Iowa Democrats continue to count their caucus results, and blame for the mess is falling squarely on Shadow, Inc.’s IowaReporterApp. Bitbucket repositories are found spreading malware. The attack on Toll Group turns out to be Mailto ransomware. The Gamaredon Group is active, against, against Ukrainian targets. Charming Kitten’s been phishing. And there’s a new legal theory out and about: the pain-in-the-ass defense. (We know some colleagues who’d plead to that.) Justin Harvey from Accenture on DNS over HTTPS (DoH). Guest is Peter Smith from Edgewise Networks on defending against Python attacks.
Dave Bittner: [00:00:00] Hi, everybody. It's Dave. We're happy to announce that our new subscription program, CyberWire Pro, will be available soon. For everyone who wants to stay on top of developments in cybersecurity, CyberWire Pro is an independent news service that keeps you informed without wasting your time. This new offer includes such valuable content as exclusive podcasts and newsletters, exclusive webcasts, thousands of expert interviews and much, much more. As always, you can rely on us to separate the signal from the noise. Sign up to be one of the first in the know about CyberWire Pro at thecyberwire.com/pro. That's thecyberwire.com/pro. Check it out.
Dave Bittner: [00:00:44] Iowa Democrats continue to count their caucus results. And blame for the mess is falling squarely on the IowaReporterApp made by Shadow. Bitbucket repositories are found spreading malware. The attack on Toll Group turns out to be Mailto ransomware. The Gamaredon Group is active against Ukrainian targets. Charming Kitten’s been phishing. And there's a new legal theory out and about - the pain-in-the-ass defense. We know some colleagues who'd plead to that.

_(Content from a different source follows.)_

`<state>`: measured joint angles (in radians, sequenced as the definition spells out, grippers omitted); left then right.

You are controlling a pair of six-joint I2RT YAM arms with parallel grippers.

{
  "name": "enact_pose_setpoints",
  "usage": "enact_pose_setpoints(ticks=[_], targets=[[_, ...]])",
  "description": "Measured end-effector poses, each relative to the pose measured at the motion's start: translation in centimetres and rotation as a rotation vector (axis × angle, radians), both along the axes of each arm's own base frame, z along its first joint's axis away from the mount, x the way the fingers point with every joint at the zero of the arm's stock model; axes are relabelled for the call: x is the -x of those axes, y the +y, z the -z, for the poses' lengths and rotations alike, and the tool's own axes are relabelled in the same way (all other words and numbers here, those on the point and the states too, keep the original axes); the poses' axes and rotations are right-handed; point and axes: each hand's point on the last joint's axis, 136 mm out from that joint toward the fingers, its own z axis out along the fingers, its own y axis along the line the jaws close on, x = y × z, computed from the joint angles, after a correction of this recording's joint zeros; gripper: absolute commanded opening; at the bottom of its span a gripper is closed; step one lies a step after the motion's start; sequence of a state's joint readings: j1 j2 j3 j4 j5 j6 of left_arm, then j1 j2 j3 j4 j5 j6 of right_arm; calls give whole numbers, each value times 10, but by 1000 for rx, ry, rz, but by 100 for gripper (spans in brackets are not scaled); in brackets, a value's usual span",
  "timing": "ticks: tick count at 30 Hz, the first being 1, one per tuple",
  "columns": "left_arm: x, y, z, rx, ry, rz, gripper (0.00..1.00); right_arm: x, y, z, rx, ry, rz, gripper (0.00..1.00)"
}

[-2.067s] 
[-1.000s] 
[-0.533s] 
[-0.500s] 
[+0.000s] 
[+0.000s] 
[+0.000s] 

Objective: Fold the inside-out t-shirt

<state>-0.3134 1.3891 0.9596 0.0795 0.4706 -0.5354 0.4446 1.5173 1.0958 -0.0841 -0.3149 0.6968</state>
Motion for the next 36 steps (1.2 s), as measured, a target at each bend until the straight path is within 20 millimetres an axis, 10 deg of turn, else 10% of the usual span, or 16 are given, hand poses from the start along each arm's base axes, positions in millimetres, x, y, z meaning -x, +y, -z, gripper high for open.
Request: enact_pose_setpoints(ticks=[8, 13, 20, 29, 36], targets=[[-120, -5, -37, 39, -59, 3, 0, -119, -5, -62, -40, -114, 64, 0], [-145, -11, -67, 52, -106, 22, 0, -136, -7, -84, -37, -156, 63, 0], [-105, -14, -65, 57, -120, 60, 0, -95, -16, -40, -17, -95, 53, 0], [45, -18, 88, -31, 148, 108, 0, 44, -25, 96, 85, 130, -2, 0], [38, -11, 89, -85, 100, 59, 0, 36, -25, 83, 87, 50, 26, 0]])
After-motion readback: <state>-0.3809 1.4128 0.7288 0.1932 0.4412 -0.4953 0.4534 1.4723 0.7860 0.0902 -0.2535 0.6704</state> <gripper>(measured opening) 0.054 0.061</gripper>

Dave Bittner: [00:01:17] And now a word from our sponsor ObserveIT, a Proofpoint company. The greatest threat to businesses today isn't the outsider trying to get in. It's the people you trust, the ones who already have the keys - your employees, contractors and privileged users. Sixty percent of online attacks are carried out by insiders. To stop these insider threats, you need to see what users are doing before an incident occurs. ObserveIT enables security teams to detect risky user activity, investigate incidents in minutes and effectively respond. With ObserveIT, you know the whole story. Get your free trial at observeit.com/cyberwire. That's observeit.com/cyberwire. And we thank ObserveIT for sponsoring our show.

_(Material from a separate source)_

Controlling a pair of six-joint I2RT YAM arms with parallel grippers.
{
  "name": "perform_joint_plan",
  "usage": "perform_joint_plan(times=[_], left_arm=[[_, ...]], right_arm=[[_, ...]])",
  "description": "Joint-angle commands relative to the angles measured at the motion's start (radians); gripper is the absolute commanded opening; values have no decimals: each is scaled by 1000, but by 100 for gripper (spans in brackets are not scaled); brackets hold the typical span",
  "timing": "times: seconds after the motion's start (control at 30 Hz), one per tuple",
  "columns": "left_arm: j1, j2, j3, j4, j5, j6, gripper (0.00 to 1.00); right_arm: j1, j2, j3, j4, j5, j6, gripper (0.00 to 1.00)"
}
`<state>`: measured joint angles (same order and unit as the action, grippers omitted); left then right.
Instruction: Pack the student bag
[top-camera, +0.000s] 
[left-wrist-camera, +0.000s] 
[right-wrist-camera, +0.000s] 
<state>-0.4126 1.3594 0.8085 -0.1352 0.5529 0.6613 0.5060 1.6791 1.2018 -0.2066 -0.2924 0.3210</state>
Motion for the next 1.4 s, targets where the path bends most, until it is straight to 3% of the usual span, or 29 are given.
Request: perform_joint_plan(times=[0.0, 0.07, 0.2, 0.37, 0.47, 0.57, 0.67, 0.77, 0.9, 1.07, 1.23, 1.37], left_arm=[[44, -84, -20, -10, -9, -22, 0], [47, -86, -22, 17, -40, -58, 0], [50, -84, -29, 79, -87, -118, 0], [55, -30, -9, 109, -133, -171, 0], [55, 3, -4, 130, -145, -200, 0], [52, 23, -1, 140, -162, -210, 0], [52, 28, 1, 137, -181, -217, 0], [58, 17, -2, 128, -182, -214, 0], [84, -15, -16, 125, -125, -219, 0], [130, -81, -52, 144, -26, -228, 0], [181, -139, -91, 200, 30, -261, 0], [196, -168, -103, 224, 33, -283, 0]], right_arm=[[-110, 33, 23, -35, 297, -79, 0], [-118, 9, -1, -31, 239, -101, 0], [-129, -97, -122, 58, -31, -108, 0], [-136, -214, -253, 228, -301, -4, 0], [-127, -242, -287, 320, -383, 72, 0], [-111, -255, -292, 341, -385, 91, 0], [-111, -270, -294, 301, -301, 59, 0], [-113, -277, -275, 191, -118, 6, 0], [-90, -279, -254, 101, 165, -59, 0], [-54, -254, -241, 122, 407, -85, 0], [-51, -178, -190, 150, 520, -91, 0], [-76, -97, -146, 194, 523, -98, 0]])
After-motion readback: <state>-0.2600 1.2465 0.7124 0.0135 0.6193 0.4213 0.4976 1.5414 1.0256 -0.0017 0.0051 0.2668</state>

Dave Bittner: [00:02:05] Funding for this CyberWire podcast is made possible in part by McAfee, security fueled by insight. Intelligence lets you respond to your environment. Insights empower you to change it. Identify with machine learning. Defend and correct with deep learning. Anticipate with artificial intelligence. McAfee, the device-to-cloud cybersecurity company. Go to mcafee.com/insights.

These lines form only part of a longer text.